On November 16, 2018, the plaintiff filed a claim for a hearing in damages. The same day, the defendant filed both an answer to the plaintiff's complaint and also a motion to set aside the default. In its motion to set aside the default, the defendant argued that it had made a mistake in understanding the timing of its response and requested that the court allow it an opportunity to submit a proper response to the complaint.

The defendant's motion was filed on the Judicial Branch form titled ‘‘Motion to Open Judgment" but was treated by the court as a motion to set aside the default because there had been no judgment rendered yet.

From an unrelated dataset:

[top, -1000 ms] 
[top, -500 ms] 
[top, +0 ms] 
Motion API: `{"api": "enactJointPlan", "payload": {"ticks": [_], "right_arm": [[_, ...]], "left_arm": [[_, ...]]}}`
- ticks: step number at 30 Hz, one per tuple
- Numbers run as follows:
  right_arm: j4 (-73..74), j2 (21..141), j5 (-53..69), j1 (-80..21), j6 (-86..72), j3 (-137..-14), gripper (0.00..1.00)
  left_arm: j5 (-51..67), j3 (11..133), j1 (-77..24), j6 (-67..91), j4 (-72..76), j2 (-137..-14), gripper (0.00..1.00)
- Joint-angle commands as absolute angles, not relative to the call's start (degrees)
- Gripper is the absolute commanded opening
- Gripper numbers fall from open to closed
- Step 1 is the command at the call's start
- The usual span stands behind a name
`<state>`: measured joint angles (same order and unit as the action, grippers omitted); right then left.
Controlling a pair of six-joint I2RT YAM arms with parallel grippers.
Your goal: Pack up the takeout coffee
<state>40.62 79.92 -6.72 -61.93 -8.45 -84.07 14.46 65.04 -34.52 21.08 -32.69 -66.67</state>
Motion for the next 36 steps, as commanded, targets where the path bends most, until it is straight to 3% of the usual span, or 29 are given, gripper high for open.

On November 19, 2018, the plaintiff filed an objection to the defendant's motion to set aside the default. Specifically, he argued that ‘‘[m]isunderstanding the rules and law are a reason to enlist professional legal assistance, to ensure mistakes admitted to, are averted."

On December 3, 2018, the court, Brazzel-Massaro, J. , granted the defendant's motion to set aside the default. The court's order stated: ‘‘Judgment has not been granted at this time. Default was entered and may be opened in accordance with [Practice Book §] 17-42 upon good cause shown. The defendant has provided a valid reason and has filed an answer [to] the complaint. Therefore, the motion to open default is granted."

On April 1, 2019, the defendant filed a motion to dismiss the plaintiff's complaint on the basis that the court lacked subject matter jurisdiction. The defendant argued that, because the plaintiff had failed to bring the present action within ninety days of receiving a release of jurisdiction from the commission, the court lacked jurisdiction over the case. On April 2, 2019, the plaintiff filed an objection to the defendant's motion to dismiss. He argued that the requirement to seek recourse with the commission before bringing an action in the Superior Court applies only when a defendant is a governmental entity. As such, his objection implied that the ninety day limitation to file an action following the release of jurisdiction from the commission did not apply in this case because the defendant was not a governmental entity.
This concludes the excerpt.